→ Task details: From the data below, return the exact lines starting at the line containing "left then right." and ending at the line containing "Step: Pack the", both included, and nothing else.

→ Task inputs:
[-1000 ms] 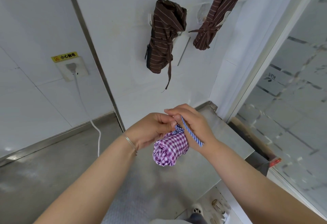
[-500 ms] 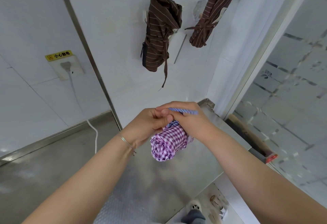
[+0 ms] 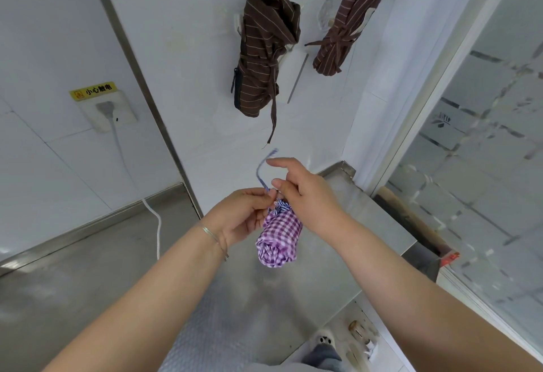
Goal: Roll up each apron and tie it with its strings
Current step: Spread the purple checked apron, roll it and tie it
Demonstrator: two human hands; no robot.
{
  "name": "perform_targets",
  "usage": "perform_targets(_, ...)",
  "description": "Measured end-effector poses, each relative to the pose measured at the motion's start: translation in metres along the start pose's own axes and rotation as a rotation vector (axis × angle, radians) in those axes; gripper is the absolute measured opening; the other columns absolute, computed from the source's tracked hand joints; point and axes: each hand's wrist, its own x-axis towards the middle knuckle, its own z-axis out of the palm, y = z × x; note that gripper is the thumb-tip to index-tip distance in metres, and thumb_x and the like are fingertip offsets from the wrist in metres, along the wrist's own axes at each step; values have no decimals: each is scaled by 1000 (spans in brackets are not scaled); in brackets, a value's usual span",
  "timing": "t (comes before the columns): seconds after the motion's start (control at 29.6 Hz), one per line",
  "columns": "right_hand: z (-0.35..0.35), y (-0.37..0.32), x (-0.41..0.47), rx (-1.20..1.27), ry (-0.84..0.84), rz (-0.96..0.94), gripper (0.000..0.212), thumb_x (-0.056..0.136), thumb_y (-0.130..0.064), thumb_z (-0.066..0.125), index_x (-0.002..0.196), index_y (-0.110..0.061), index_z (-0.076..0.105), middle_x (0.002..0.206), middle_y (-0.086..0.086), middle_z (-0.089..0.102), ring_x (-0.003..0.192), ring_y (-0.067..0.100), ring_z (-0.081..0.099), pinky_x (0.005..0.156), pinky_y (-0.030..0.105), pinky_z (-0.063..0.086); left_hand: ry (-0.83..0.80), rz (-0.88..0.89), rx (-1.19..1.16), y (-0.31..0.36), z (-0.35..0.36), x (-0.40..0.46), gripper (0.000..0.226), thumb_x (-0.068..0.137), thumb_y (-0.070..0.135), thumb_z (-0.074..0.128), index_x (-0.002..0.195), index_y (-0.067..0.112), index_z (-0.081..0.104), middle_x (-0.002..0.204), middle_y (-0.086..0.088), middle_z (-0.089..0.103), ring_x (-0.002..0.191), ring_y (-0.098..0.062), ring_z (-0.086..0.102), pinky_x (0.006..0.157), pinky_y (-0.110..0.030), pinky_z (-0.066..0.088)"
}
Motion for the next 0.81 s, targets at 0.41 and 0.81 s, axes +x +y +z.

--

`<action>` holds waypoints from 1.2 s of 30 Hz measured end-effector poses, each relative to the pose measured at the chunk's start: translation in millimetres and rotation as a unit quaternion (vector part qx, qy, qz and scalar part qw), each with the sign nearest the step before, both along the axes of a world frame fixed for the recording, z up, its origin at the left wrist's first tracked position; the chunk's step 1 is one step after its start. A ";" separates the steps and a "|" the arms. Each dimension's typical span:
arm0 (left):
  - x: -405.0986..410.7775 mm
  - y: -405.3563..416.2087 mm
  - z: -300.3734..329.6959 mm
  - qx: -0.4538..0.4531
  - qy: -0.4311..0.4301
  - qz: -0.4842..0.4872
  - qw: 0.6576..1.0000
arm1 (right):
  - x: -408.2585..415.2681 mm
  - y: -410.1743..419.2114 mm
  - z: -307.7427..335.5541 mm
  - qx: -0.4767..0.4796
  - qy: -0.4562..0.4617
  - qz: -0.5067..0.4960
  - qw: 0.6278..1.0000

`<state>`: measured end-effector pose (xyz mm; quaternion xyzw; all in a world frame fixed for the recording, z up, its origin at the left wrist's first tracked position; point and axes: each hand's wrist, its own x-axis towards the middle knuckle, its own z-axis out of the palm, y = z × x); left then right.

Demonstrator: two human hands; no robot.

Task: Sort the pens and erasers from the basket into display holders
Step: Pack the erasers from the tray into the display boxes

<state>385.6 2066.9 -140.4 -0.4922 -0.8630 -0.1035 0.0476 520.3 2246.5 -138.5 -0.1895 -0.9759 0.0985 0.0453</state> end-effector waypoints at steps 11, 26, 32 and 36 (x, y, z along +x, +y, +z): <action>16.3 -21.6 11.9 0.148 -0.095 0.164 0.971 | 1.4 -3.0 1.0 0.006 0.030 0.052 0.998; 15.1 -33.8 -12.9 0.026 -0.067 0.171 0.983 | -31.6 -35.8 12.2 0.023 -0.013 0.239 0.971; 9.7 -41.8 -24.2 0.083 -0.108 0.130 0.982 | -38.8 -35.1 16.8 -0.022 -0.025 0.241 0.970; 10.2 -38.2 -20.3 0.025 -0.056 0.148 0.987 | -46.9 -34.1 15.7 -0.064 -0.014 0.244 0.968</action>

→ Exercise answer:
`<state>`: measured end-effector pose (xyz mm; quaternion xyzw; all in a world frame fixed for the recording, z up, its origin at the left wrist's first tracked position; point and axes: each hand's wrist, its own x-axis towards the middle knuckle, its own z-axis out of the palm, y = z × x); left then right.

Demonstrator: two human hands; no robot.

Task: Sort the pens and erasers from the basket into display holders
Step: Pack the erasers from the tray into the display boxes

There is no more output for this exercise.